It reminds me a bit of “I Spy”, something at which Julianna excelled. Every sparkly bit is meaningful. Besides strips of the  gut-wrenching calendar, it has:

– her “amulet” (watchers of Sofia the First will understand),

– part of the tea cup she and Steve decorated for the tea party she never got to attend

– a tattered picture (my dog got to it, and I couldn’t bear to throw it away, so now the bitten ends are obscured by a flower someone sent and a hair tie.

– a bracelet she made

And more. Like she said, “too much is never enough.”

I’m not an artist, and the message from this is not “When life gives you lemons…”

It’s doing something with the little objects that hurt so much, because she is missed — so much. It’s knowing that she would have loved it and imagining how she would have played with it (I think it would have become an obstacle course for her little toys. The bracelet would probably be a jail for the bad guys..)

It’s a way to remember, on my terms, in a way that honors her.

I’ll be doing it for the rest of my life.

Two Years

The second year is harder than the first.

I heard it many times during that awful, surreal, first year, from many different members of the “club.” I didn’t believe it, though. How could I? How could it possibly get worse?

But it was. For me, year two without Julianna was most definitely worse.

The new normal has become…life. Our house is quiet. There’s no reason to walk through the girl’s section at Target. I make travel plans for a family of three.  I’m getting used to the fact that she’s gone – and I hate it. ( I recognize that it’s necessary  — “healthy”, perhaps — to accept reality, but I don’t have to like it. We live in a messed up world, and it hurts.)

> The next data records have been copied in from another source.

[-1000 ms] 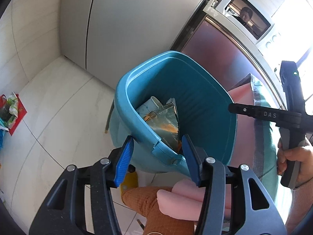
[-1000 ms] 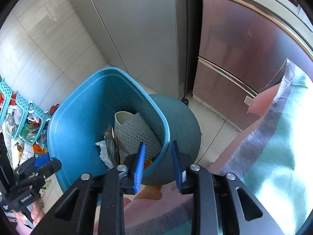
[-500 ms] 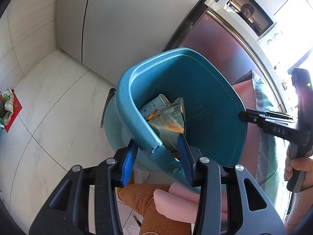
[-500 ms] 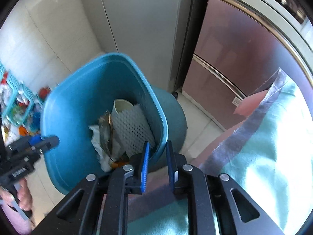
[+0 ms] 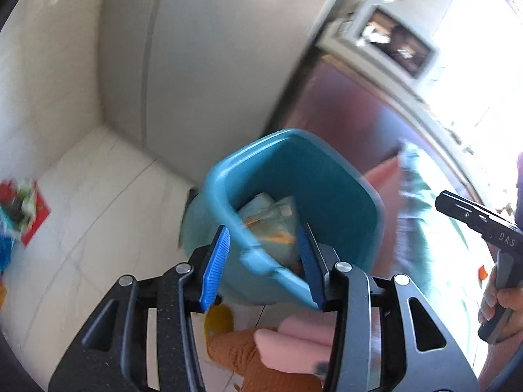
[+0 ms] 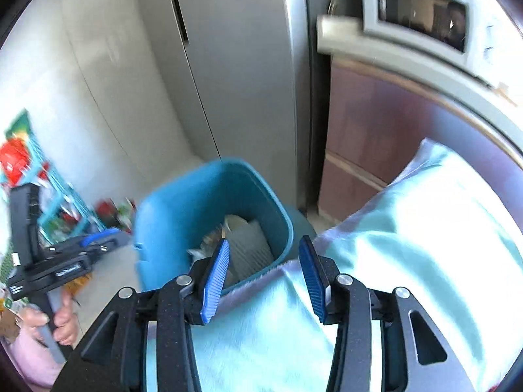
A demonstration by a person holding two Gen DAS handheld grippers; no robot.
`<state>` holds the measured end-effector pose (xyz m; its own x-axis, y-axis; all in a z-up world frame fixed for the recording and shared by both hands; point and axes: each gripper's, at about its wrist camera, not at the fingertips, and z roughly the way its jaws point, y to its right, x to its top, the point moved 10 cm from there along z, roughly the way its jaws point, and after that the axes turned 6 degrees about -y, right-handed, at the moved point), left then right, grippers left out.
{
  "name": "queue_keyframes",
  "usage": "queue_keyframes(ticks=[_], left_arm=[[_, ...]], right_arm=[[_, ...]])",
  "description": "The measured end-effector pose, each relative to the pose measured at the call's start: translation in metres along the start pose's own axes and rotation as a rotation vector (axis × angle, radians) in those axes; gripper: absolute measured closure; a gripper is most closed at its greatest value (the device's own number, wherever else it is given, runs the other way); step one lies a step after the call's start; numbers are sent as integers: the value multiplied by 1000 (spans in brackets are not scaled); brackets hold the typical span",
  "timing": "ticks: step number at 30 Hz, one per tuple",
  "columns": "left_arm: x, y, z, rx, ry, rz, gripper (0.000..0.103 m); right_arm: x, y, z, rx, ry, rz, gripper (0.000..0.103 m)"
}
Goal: Collect trash
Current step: 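Swing both tools back over the table toward the peel and cup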
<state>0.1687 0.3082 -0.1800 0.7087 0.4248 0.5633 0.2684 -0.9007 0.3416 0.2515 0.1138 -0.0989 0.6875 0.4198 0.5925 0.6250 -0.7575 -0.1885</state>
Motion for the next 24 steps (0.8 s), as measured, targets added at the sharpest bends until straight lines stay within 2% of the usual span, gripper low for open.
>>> queue_keyframes(ticks=[3,5,7,13,16,18,24], left_arm=[[1,48,-20,-75,51,116,52],[-3,88,-26,-150,55,194,51],[-13,133,-28,-229,43,278,49],[-53,255,-12,-397,-41,473,48],[-74,317,5,-445,-99,554,46],[-88,350,15,-475,-143,589,45],[-118,435,50,-490,-214,699,45]], right_arm=[[-19,13,-46,28,99,43,59],[-40,30,-76,-1,154,72,59],[-61,50,-98,-14,193,122,58],[-137,127,-168,-165,278,312,58],[-172,164,-199,-265,293,400,58],[-195,188,-215,-293,313,479,58],[-252,238,-231,-276,357,685,58]])
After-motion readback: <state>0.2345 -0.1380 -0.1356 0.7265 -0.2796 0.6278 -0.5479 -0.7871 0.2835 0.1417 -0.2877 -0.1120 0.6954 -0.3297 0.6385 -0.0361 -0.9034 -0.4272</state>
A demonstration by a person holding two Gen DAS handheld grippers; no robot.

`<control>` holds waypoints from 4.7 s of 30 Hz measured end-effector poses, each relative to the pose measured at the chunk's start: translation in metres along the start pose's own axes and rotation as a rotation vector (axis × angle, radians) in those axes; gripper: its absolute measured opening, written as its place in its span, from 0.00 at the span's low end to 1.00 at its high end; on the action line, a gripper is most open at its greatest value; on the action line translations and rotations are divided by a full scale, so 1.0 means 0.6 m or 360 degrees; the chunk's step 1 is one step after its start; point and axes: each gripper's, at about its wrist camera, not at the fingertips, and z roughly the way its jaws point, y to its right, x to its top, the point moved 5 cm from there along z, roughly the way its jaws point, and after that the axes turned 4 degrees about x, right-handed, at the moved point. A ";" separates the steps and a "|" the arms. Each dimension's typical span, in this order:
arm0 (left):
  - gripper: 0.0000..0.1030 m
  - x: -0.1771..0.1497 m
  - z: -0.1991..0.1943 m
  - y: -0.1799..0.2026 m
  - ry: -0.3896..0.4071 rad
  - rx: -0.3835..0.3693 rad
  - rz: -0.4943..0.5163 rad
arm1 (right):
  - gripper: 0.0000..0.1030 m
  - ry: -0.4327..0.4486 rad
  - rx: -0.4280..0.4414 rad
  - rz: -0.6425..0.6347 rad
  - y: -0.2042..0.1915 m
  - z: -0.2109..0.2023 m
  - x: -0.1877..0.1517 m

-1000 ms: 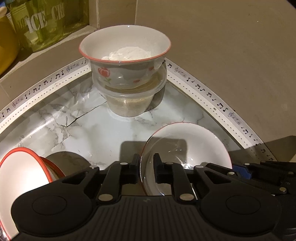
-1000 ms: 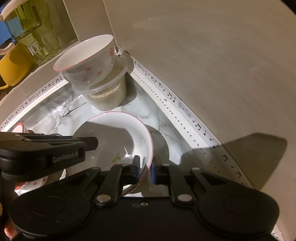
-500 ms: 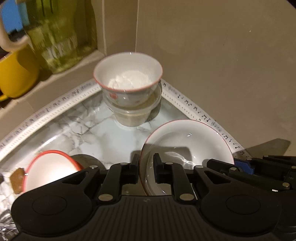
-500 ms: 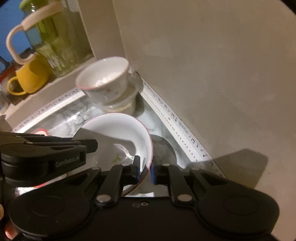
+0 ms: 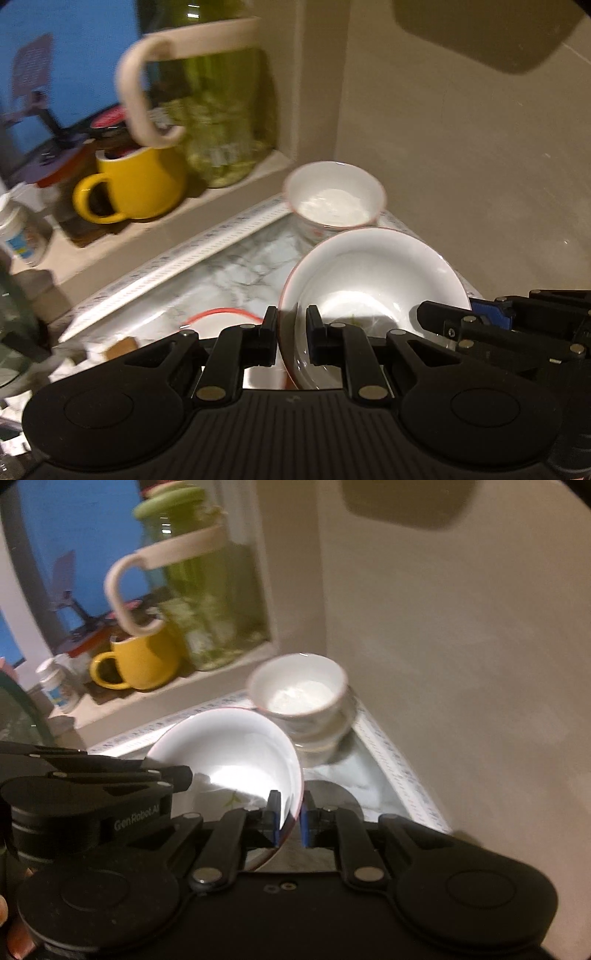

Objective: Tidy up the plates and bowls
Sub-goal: 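Lift the small floral bowl with both tools toward the stacked red bowls, then lower the small bowl into the red bowl stack and open both tools, then reposition both open tools around the rim of the bowl stack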

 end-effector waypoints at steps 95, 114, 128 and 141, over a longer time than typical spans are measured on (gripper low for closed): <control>0.65 -0.087 0.065 -0.186 -0.0166 -0.0030 -0.0300 | 0.63 -0.0152 0.0245 -0.0256 -0.136 0.072 -0.015; 0.79 -0.093 0.095 -0.208 -0.0161 -0.0018 -0.0411 | 0.63 -0.0201 0.0288 -0.0182 -0.124 0.102 -0.023; 0.79 -0.097 0.053 -0.194 -0.0006 -0.0068 -0.0310 | 0.79 -0.0086 0.0297 -0.0166 -0.108 0.050 -0.014; 0.78 -0.101 0.121 -0.201 -0.0117 -0.0060 -0.0394 | 0.65 -0.0193 0.0303 -0.0251 -0.134 0.110 -0.028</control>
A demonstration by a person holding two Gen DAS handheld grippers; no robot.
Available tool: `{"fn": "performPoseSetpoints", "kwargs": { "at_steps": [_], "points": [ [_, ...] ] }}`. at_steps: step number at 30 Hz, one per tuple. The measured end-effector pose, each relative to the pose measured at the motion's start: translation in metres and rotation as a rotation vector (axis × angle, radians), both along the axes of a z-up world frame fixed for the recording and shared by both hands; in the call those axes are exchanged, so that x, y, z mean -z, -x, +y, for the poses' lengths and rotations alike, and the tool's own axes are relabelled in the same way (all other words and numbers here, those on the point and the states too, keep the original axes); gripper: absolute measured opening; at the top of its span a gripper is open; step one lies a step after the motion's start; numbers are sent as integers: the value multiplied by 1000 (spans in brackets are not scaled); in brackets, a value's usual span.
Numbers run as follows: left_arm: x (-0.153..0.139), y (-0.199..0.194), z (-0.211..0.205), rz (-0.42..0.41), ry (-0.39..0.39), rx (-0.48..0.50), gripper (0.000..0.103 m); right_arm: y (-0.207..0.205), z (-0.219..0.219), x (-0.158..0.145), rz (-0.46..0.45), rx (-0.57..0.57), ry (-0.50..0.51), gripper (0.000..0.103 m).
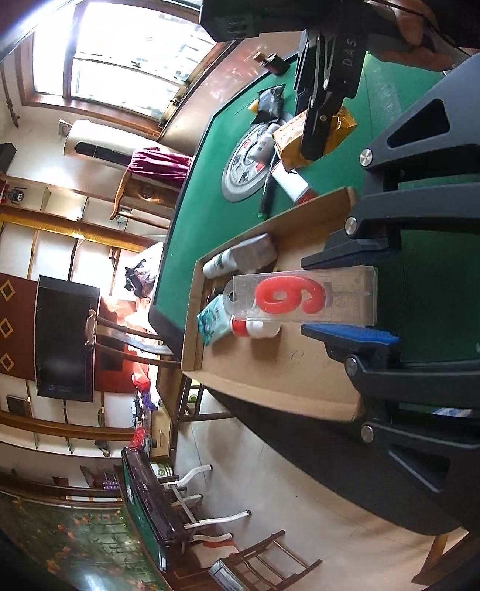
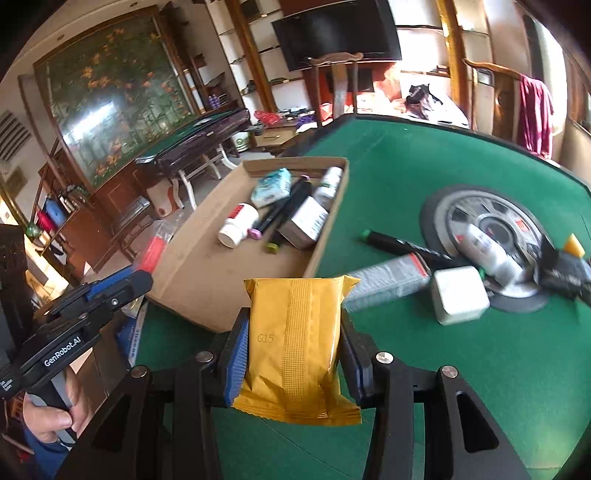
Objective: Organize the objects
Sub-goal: 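Carry the candle box and yellow packet over the cardboard tray, then lower candle box and packet into the tray and open both tools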
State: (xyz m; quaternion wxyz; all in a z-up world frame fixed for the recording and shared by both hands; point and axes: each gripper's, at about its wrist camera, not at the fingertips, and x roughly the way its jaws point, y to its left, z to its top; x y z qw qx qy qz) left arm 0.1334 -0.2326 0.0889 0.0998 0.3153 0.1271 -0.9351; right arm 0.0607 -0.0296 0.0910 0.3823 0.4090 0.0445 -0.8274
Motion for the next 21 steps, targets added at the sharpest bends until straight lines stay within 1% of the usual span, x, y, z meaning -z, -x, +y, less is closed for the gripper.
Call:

I miss her most in the evenings. She needed someone at her bedside at all time. It wasn’t a burden: how I loved sitting there with the familiar lullabies playing in the background.  She was usually chatty and often profound: the best conversationalist I will ever know. She didn’t like to sleep (“God says Julianna is not tired.”), but no one can defy physiology, not indefinitely. So she’d drift off and I would watch…my lovely girl, finally at rest.

It was the best part of my day. I’d be exhausted but grateful. We had gotten another day and she’d be there again in the morning.

Two years ago, she drifted off for the final time. The mornings have come – 730 of them –without her.

On that first morning after she died, I wrote this:

Today, I just want the world to know that there was a girl named Julianna.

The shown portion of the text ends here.